Any North American bird that cannot be documented conclusively for 62 years, at the nest site or otherwise, is pretty damn unreliable...or perhaps we skeptics are to blame for the lack of evidence as we are (or will be according to Cyberthrush) for the IBWOs extinction? .

"Maybe you should ask Dan yourselves."

Ask him what? I assume that if he or anyone else had any worthwhile evidence it would be published or at very least mentioned on the internet.

I would like to ask the CLO what happened to "The Rediscovery" and "Rediscovering" the IBWO on their website?
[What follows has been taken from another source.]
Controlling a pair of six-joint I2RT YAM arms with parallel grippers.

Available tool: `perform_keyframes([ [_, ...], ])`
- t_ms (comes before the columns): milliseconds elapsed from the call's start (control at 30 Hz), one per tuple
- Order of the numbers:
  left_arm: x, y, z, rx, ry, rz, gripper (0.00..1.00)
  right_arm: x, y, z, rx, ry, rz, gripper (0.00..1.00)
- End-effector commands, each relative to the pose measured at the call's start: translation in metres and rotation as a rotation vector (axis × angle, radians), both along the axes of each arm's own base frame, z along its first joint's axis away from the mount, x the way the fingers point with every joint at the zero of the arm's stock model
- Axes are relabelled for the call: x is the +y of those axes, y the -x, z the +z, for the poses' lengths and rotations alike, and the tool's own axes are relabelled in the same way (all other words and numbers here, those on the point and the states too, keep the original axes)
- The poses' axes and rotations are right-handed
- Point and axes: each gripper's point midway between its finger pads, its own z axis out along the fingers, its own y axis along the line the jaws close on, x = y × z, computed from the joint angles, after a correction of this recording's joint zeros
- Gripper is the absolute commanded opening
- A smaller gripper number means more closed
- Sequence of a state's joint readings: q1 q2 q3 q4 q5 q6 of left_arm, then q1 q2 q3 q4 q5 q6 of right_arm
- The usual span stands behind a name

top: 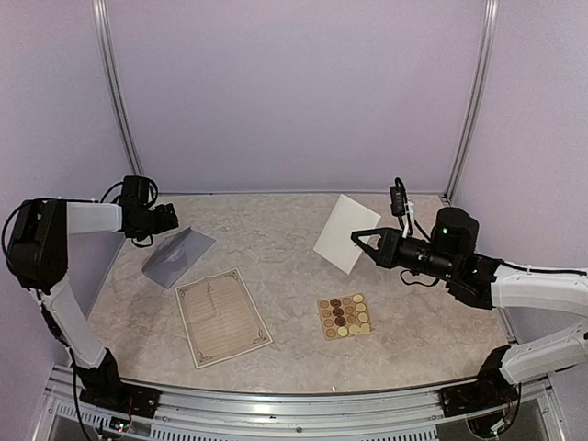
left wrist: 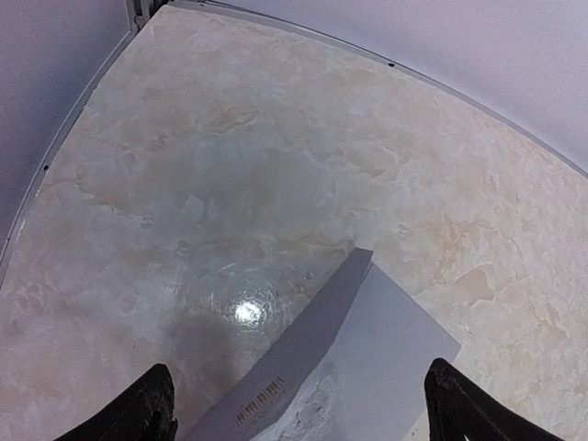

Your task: Place the letter into the envelope and seal it

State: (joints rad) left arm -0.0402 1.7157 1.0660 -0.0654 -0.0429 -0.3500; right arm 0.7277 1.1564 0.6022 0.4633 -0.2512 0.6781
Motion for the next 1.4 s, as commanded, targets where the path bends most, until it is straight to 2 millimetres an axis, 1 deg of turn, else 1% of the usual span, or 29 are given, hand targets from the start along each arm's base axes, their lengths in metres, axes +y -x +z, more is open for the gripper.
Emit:
perform_keyframes([
  [0, 0.013, -0.005, -0.026, 0.094, -0.092, 0.011, 0.89, -0.007, -0.002, -0.006, 0.016, -0.002, 0.002, 0.0],
  [67, 0.014, -0.005, -0.035, 0.12, -0.108, 0.008, 0.87, -0.009, -0.005, -0.007, 0.023, -0.006, -0.001, 0.0],
  [133, 0.01, -0.004, -0.044, 0.147, -0.117, -0.016, 0.85, -0.01, -0.006, -0.009, 0.034, -0.011, 0.0, 0.0],
  [200, 0.007, -0.003, -0.05, 0.165, -0.145, -0.029, 0.83, -0.01, -0.008, -0.012, 0.043, -0.016, 0.004, 0.0],
  [267, 0.006, -0.004, -0.055, 0.182, -0.165, -0.034, 0.79, -0.009, -0.009, -0.014, 0.051, -0.021, 0.01, 0.0],
  [400, 0.007, -0.005, -0.065, 0.213, -0.191, -0.027, 0.63, -0.008, -0.011, -0.017, 0.066, -0.031, 0.023, 0.0],
  [467, 0.009, -0.005, -0.067, 0.223, -0.227, -0.017, 0.49, -0.007, -0.012, -0.018, 0.071, -0.032, 0.025, 0.0],
  [533, 0.01, -0.004, -0.065, 0.225, -0.269, -0.013, 0.37, -0.008, -0.012, -0.019, 0.074, -0.032, 0.024, 0.0],
  [667, 0.008, -0.004, -0.061, 0.22, -0.318, -0.01, 0.15, -0.01, -0.013, -0.02, 0.081, -0.034, 0.018, 0.0],
  [767, 0.006, -0.003, -0.051, 0.201, -0.338, 0.003, 0.01, -0.012, -0.012, -0.019, 0.082, -0.038, 0.017, 0.0],
  [800, 0.006, -0.003, -0.047, 0.195, -0.345, 0.01, 0.0, -0.012, -0.011, -0.019, 0.082, -0.038, 0.016, 0.0],
  [900, -0.001, -0.002, -0.021, 0.145, -0.334, 0.017, 0.0, -0.015, -0.01, -0.018, 0.079, -0.033, 0.006, 0.0],
  [933, -0.007, -0.001, -0.006, 0.111, -0.321, 0.009, 0.0, -0.016, -0.01, -0.017, 0.075, -0.031, 0.002, 0.0],
  [1033, -0.031, 0.003, 0.029, 0.039, -0.295, -0.052, 0.0, -0.02, -0.009, -0.014, 0.064, -0.022, -0.01, 0.0],
  [1067, -0.041, 0.008, 0.045, 0.013, -0.281, -0.081, 0.0, -0.021, -0.008, -0.013, 0.059, -0.018, -0.011, 0.0],
  [1167, -0.069, 0.022, 0.075, -0.031, -0.226, -0.174, 0.0, -0.026, -0.007, -0.009, 0.04, 0.003, -0.026, 0.0],
  [1233, -0.089, 0.034, 0.083, -0.028, -0.204, -0.265, 0.0, -0.03, -0.008, -0.007, 0.032, 0.024, -0.043, 0.0],
  [1300, -0.118, 0.052, 0.088, -0.021, -0.204, -0.399, 0.0, -0.034, -0.009, -0.006, 0.024, 0.051, -0.062, 0.0],
  [1367, -0.153, 0.074, 0.087, -0.007, -0.198, -0.558, 0.0, -0.039, -0.01, -0.005, 0.022, 0.073, -0.082, 0.0],
])
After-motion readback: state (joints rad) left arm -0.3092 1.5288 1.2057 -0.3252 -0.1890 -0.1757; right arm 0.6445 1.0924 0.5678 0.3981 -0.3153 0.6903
Now they are merely "searching" like all the other TBs.

Anonymous said...

I'll never forget my encounter with a Pale-billed Woodpecker in Guatemala. I was out birding, looking for nothing in particular and seeing all sorts of things, when I heard some relatively loud wingbeats. Looking up, I saw a Pale-billed land in the upper reaches of a nearby tree. Though the bird could perhaps be described as "wary", or "somewhat difficult to follow through the foliage", I managed to stay with it across a few trees, and had great looks. If I had had the proper camera rig and basic photography skills, there is no reason that at least a few diagnostic shots could have been taken.

And immediately after, I remember thinking to myself, "this is what it would have been like to see an Ivory-billed."

My point is, for practical purposes, it is very, very close to inconceivable that Ivory-billeds have persisted all of this time with no hard documentation. Given the growth of birding and the ever-increasing number of skilled birders in the field, inconceivably has been achieved for practical purposes.

My biggest lament over this fiasco is the inevitable backlash against conservationists and their work. The backlash alone warrants sustained, public criticism from the ornithological community against those promoting and/or benefiting from the "rediscovery".

Anonymous said...

Whoops. I should have typed "...there is no reason that at least a few diagnostic shots could NOT have been taken."

Anonymous said...

"My biggest lament over this fiasco is the inevitable backlash against conservationists and their work."

What backlash?

Anonymous said...


My biggest lament over this fiasco is the inevitable backlash against conservationists and their work. The backlash alone warrants sustained, public criticism from the ornithological community against those promoting and/or benefiting from the "rediscovery".


This is well stated. The backlash has already begun. There is a groundswell of anti-birder, anti-"tree hugger" sentiment afoot, regarding the CLO Arkansas mishap.
Many of those who protest are sportsmen who feel that they have been scammed by intellectual ivy-league enviro-nuts. These folks feel that CLO, TNC, and Arkansas authorities have perpetrated an elaborate hoax in order to eventually make their hunting and fishing areas off-limits. They use the word "hoax" repeatedly.

I have been in communication with some of these folks. They ask searching questions. They don't have any underlying motives. They have honest, legitimate concerns.
Their voices will grow much louder.

Meanwhile, the searchers keep measuring cavities, and recording squeaky sounds.